Because the Act was later challenged - that it shouldn’t apply to state law, the Federal RFRA was confined to Federal government. Subsequently, the states, 20 at this point, have adopted similar legislation to be applied within their jurisdictions. Indiana, most notably, just enacted their version of RFRA which differs from the Federal one in that Indiana’s law was extended to for-profit establishments against a private entity. In reaction to Indiana’s law, major corporations, sports enterprises along with other state governments, NY among them, have threatened to boycott the state. Arkansas which was about to enact similar legislation is similarly being opposed by the Liberal establishment not to go through with their version.

So is religious protection in our country endangered? Left to the Liberal establishment the answer would most certainly be yes. The Left has no respect for constitutional rights in general. However, we musn’t panic that we are on the brink of becoming a banana republic yet. The truth is that the ‘fix’ that Rick Pense, the governor of Indiana, wants to institute is that Indiana’s RFRA would not allow to discriminate against individuals, namely of a protected class and that would be the exception. Otherwise, the law still protects religious interests.

A religious or private club is still allowed to be selective as to the composition of its membership and the types of practices it conducts. A private golf club, for example, is still allowed by law to exclude certain populations by gender or ethnicity and a religious orgaization is allowed to perform marriage ceremonies only to those under its creed. However, under the expanded boundary of RFRA, even before the ‘fixes’, there would still be very narrow conditions for which a claim of an “exercise of religion has been substantially burdened” would be valid because any such claim would have to weather a true test of religious infringement. For instance, if a religious baker claimed that he is not allowed to prepare a cake for a gay couples’ wedding, such baker would have to demonstrate in court that by preparing that cake he in fact is violating his religion. Such a test would involve citing chapter and verse which forbids it.

It’s fair to say that there could be any number of reasons why a merchant would be entitled to refuse to provide a product or service to a customer. So sticking with the baker example, a cake purchase order could be offensive such as asking for a drawing of an shockingly attired bride and groom, asking for a drawing of a couple with a swastika or asking that a defiled Muhammad or Moses stand by the couple. There is reasonable consensus that said baker does not have to oblige such customers.
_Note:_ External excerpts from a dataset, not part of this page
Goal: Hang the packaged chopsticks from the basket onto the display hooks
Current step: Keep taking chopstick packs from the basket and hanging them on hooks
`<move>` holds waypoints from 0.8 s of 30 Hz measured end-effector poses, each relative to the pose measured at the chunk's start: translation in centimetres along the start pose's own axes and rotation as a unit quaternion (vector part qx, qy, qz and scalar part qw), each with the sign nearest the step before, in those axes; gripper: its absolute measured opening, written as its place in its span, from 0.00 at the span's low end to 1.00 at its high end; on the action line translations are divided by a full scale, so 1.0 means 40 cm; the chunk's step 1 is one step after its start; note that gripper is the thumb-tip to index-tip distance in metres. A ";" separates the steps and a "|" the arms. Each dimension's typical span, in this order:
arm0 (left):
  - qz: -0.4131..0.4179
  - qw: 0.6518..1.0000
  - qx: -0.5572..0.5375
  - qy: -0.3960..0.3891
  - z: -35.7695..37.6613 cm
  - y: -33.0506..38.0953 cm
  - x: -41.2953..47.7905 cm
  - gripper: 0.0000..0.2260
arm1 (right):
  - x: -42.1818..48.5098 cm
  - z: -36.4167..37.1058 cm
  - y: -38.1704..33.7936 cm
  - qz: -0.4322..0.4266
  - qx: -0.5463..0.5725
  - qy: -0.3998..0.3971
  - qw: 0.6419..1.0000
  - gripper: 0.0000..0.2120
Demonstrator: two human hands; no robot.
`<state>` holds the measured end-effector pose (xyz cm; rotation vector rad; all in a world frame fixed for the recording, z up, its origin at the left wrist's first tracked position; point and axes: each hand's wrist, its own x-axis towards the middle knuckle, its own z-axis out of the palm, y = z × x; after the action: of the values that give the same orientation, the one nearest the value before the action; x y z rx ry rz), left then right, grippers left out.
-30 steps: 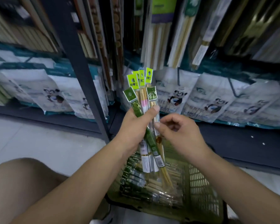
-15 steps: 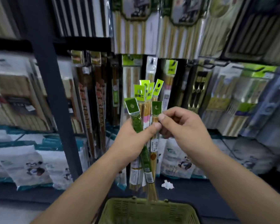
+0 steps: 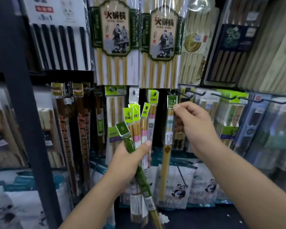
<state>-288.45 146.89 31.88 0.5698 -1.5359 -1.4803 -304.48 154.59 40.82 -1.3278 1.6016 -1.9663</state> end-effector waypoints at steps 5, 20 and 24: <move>-0.018 1.000 -0.001 -0.004 -0.012 -0.008 0.013 0.18 | 0.067 0.001 -0.005 0.008 -0.022 0.024 0.999 0.18; 0.009 1.000 -0.010 -0.025 -0.009 -0.019 0.029 0.10 | 0.115 0.001 0.035 0.032 -0.060 0.074 0.995 0.17; 0.020 0.999 0.005 -0.030 -0.013 -0.020 0.028 0.10 | 0.108 0.004 0.062 0.027 -0.082 0.082 0.993 0.13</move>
<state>-288.75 145.55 31.35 0.5016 -1.5930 -1.4712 -307.50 150.61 40.66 -1.1908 1.8902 -1.9932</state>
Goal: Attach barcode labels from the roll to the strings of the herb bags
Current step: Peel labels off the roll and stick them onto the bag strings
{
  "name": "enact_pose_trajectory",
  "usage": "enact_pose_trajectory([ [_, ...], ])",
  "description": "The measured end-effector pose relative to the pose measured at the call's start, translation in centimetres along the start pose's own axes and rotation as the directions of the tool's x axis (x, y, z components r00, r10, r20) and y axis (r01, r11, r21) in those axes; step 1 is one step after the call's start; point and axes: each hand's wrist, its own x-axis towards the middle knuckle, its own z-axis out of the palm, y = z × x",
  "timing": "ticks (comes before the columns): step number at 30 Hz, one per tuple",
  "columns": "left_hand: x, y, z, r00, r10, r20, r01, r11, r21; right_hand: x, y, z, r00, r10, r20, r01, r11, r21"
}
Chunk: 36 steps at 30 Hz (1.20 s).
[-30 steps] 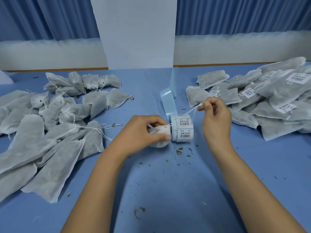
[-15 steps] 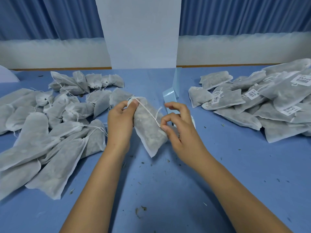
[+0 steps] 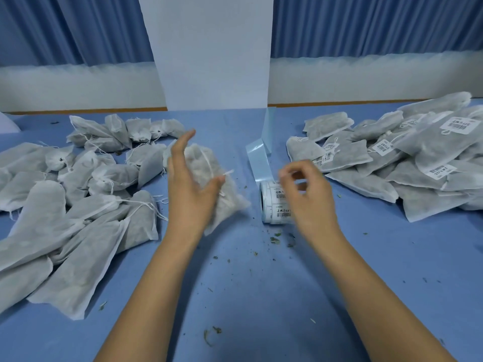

On the other hand philosophical or religious objections such as for some, a drawing of a same sex marriage couple or of drawings of symbols of another religion, which are not expressly forbidden according to one’s own religion, is the grey area and should not have to be fulfilled unless it involves a protected class. That’s why adding gays as a protected class would be the fix to Indiana’s RFRA. Incidentally, I asked Rabbi Yoel Schonfeld what he feels the halacha is for a Jewish baker to bake a same-sex wedding cake for a fellow Jew and he answered that as long as the baker didn’t write on it “mazel tov to Bob and Steve” it should be ok. I surmise that the reasoning is that as long as there is not an express encouragement from the religious Jewish baker then it is not expressly forbidden.

I think the moral of the story is - that as long as we can be tolerant of others we should be but if we are asked to expressly violate our religion then we must demand protection from our constitution in order to protect our religious freedom. Such should be the model of the observant Jew in the modern age.